Exercise prompt
Please repeat the data exactly. Any picture in it stays out.

Supplied material
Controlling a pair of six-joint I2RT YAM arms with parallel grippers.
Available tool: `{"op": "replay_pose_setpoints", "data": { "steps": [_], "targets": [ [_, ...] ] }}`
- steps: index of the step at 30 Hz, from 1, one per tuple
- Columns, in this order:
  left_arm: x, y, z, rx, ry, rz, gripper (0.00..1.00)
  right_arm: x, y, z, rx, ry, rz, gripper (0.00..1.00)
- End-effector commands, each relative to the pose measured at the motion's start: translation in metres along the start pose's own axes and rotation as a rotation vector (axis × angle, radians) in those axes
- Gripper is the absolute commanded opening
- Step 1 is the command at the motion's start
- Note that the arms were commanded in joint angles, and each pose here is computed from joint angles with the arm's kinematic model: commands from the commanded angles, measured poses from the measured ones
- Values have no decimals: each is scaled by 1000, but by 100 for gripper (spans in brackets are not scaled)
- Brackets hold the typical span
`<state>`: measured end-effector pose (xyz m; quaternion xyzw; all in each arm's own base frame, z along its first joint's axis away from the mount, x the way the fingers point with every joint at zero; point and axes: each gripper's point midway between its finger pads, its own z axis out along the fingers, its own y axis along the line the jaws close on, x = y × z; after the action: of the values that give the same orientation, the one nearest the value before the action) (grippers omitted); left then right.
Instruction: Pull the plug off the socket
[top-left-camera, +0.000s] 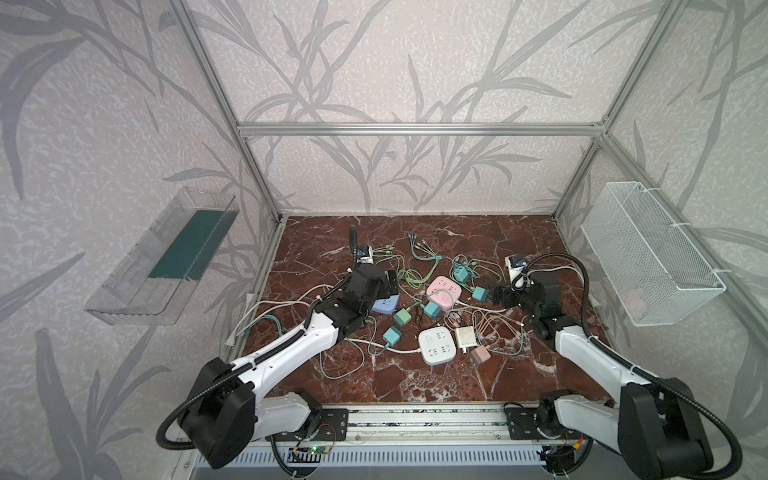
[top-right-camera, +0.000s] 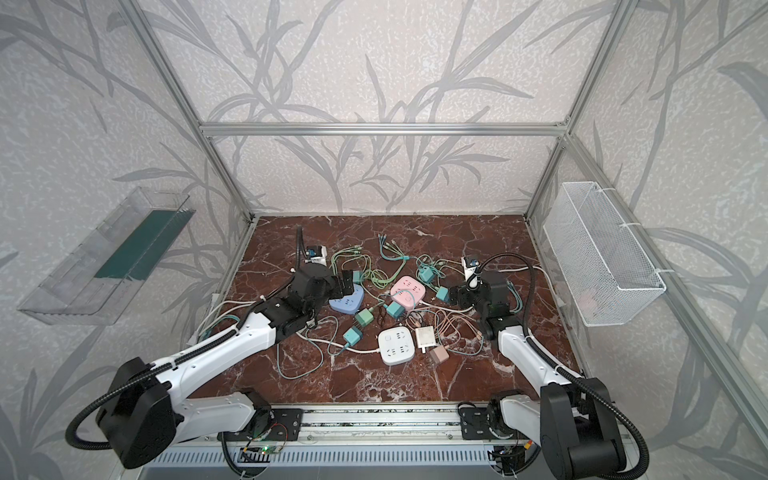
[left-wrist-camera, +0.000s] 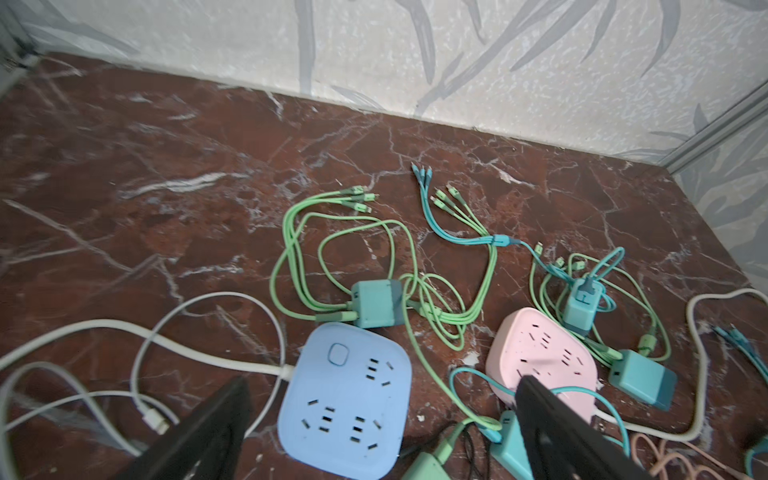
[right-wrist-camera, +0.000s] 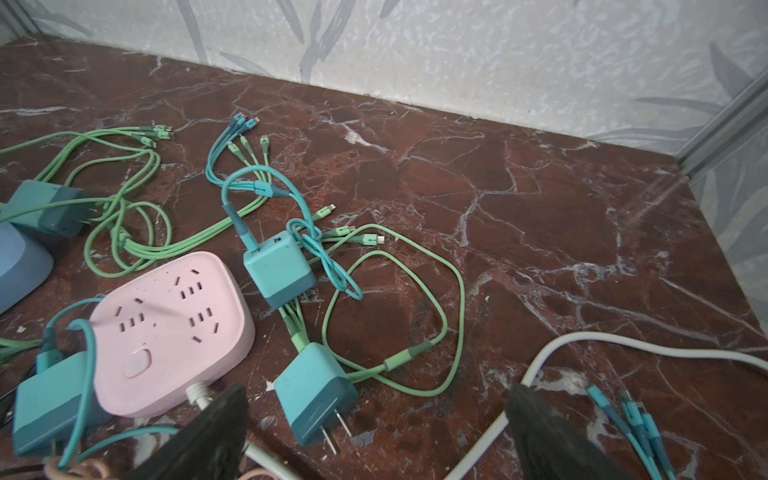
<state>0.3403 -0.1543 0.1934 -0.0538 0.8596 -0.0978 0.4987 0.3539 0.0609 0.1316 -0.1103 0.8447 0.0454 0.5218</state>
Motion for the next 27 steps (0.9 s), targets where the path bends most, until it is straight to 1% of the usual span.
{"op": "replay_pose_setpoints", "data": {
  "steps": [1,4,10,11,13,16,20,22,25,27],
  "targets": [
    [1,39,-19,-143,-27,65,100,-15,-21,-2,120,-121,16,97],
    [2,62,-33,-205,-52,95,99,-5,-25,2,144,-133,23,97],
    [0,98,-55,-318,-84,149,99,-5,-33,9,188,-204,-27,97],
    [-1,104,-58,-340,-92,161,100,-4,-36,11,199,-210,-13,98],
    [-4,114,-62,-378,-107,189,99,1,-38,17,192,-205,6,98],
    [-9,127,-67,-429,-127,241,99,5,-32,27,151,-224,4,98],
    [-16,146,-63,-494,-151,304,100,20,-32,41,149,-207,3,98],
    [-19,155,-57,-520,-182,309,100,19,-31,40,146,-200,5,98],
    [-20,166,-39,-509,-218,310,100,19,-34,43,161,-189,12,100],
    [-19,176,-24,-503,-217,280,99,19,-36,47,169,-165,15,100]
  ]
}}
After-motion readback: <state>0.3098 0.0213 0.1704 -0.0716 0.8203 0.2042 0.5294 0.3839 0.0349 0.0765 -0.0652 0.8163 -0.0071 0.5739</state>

Answer to this problem
Controlling a pair of six-joint I2RT YAM arms with parallel grippers.
Available tool: `{"op": "replay_pose_setpoints", "data": { "steps": [_], "targets": [ [_, ...] ] }}`
- steps: index of the step at 30 Hz, from 1, one per tuple
- Columns, in this order:
  left_arm: x, y, z, rx, ry, rz, gripper (0.00..1.00)
  right_arm: x, y, z, rx, ry, rz, gripper (0.00..1.00)
- End-effector commands, each relative to the pose measured at the motion's start: translation in metres along the start pose's own axes and rotation as a rotation vector (axis × angle, radians) in those axes
- Gripper is the absolute commanded opening
- Step 1 is the command at the motion's start
- Note that the arms were commanded in joint angles, and each pose here is computed from joint angles with the arm's kinematic model: commands from the commanded angles, measured poses from the measured ones
- Values have no decimals: each is scaled by 1000, but by 100 for gripper (spans in brackets are not scaled)
- Brackets hold the typical span
`<state>`: measured end-effector pose (xyz m; quaternion xyzw; all in each arm's own base frame, z along its first joint's axis away from the mount, x the way the fingers point with every joint at zero; point and axes: each gripper's point midway between its finger pads, its own z axis out along the fingers, its own y axis along the line the jaws close on, x = y × z; after the action: of the values that give the same orientation, the one nearest the value before the action) (grippers omitted); left then right.
Instruction: Pull the plug off the socket
[top-left-camera, +0.000s] 
[top-right-camera, +0.000s] 
[left-wrist-camera, +0.000s] 
[right-wrist-camera, +0.000s] 
<state>0.3403 -0.1543 0.1934 -0.0538 0.8596 -0.0978 0.4987 0.3539 0.0609 0.1316 -0.1103 0.8447 0.0454 0.5218</state>
Motion for the next 27 steps (0.9 s), targets where the path bends most, until it is straight to 1% of the usual span.
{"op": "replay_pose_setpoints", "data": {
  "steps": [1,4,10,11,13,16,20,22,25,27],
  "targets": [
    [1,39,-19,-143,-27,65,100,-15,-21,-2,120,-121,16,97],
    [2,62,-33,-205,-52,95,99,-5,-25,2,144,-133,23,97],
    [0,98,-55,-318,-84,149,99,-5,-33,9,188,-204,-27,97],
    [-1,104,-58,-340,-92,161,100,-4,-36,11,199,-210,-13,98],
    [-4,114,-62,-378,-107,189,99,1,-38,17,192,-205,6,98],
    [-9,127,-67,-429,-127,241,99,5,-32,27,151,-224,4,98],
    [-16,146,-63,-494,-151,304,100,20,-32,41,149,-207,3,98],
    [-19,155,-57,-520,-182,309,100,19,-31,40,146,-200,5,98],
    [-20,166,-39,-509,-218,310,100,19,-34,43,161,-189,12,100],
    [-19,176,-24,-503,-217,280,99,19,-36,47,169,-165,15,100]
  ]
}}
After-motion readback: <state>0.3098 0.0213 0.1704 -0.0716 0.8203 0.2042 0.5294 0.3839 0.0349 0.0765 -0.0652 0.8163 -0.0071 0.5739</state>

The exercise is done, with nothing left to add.